Теперь все представлялось ему по-другому. Сейчас уж он не намочит штаны от страха, когда из джунглей раздастся выстрел. Лесные братья не тратили патроны попусту. Они находились в джунглях намного дольше австралийских солдат и способны на более продолжительные бои. Джунгли были их родным домом, они там жили, любили, умирали. Все это подтверждало простую истину: жизнь нельзя уничтожить.
Хиросима ничему не научила людей. И теперь трагедия этой страны тоже ничему не научила людей.
Подразделения, которым приходилось прокладывать путь по этой мертвой земле, знали цену тотальной войне. Даже самые упрямые среди солдат были устрашены, а менее упорные рассматривали ее как предостережение на будущее.
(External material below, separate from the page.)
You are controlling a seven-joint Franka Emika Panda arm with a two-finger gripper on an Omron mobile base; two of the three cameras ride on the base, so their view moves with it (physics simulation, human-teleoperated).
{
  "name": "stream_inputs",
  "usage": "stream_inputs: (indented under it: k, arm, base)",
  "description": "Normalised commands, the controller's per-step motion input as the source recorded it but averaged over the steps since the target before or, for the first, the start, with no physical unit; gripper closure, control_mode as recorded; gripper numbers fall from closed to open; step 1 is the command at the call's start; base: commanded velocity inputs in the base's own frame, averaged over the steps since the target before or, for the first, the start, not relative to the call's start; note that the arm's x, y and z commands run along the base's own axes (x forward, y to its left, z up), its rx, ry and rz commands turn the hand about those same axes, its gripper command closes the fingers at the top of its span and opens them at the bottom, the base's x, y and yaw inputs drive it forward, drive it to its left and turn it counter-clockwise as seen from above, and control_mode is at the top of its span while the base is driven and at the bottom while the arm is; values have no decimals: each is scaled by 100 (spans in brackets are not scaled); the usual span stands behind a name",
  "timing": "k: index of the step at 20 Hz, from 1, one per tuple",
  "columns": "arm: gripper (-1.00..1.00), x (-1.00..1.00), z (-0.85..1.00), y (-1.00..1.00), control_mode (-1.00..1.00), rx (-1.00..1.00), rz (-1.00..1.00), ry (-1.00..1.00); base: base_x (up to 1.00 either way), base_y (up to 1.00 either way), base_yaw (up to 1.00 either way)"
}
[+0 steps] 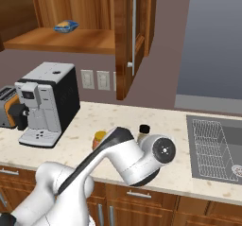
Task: Pick the cinnamon and honey bottle from the cabinet and place them next to the mug.
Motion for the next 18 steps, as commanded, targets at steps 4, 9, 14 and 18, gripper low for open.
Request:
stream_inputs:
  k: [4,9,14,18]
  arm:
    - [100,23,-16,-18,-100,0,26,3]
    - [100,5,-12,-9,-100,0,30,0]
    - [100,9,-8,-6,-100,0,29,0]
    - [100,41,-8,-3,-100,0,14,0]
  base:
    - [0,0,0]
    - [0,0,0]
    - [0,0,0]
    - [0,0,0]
Может ли нечто подобное безжалостное, бесчеловечное обрушиться на них самих? Смогут ли их старики, женщины и дети так же умирать во имя свободы, освобождения или еще чего-то, называемого высокими словами? Если есть бог, который смотрит на землю и видит это жестокое уничтожение и ненасытное убийство, то, возможно, он когда-нибудь призовет их к ответу. Могут ли американцы и австралийцы участвовать в этой трагедии так бездумно, мимоходом лишь потому, что сами они, не познали ужасов современной войны на своей земле?
Поль еще как-то мог понять Элмера, искренне верившего, будто он защищает Соединенные Штаты. Он мог понять Сноу, построившего себе карьеру на искоренении «красных». Но он не мог понять, каким образом священники связывают эту войну с богом, бормоча что-то о христианстве, служат молитвы перед тем, как отправить солдат, да еще благодарят бога, когда те возвращаются не только в изодранных одеждах, с продырявленными телами, но и с душами, запачканными сильнее одежды, с сознанием, в котором остались следы более глубокие, нежели шрамы на теле.
Будь у него мужество, он никогда не позволил бы отцу уговорить себя. Будь у него мужество там, он предпочел бы предстать перед военным трибуналом. Будь у него мужество, он, увидев свое лицо после госпиталя, перерезал бы себе горло или выпрыгнул с пятнадцатого этажа своей больничной палаты. Но он ничего этого не сделал.
Чем он собирался заняться теперь? В давно прошедшие времена его вовсе не заботило будущее. У него, как он считал, всегда будут деньги, всегда будут девушки, любящие его, пока он сам этого хочет и пока какая-нибудь единственная женщина не станет его женой.
У него не было планов. Он жил одним днем, уверенный в том, что завтра будет лучше, чем сегодня.
Трещиной в их благополучной семье явился развод родителей. Но сам Поль страдал от этого больше, чем отец и мать. В нем стала зреть банальная мысль, будто он сможет жениться и счастливо прожить всю жизнь.
Именно тогда он женился и переживал счастливейшие в своей жизни дни. Он не мог представить себе конца захватившей его страсти, счастья от покупки слишком дорогого для них дома и катера, которые они никогда не смогли бы приобрести, если бы основным символом их поколения не стала покупка в кредит.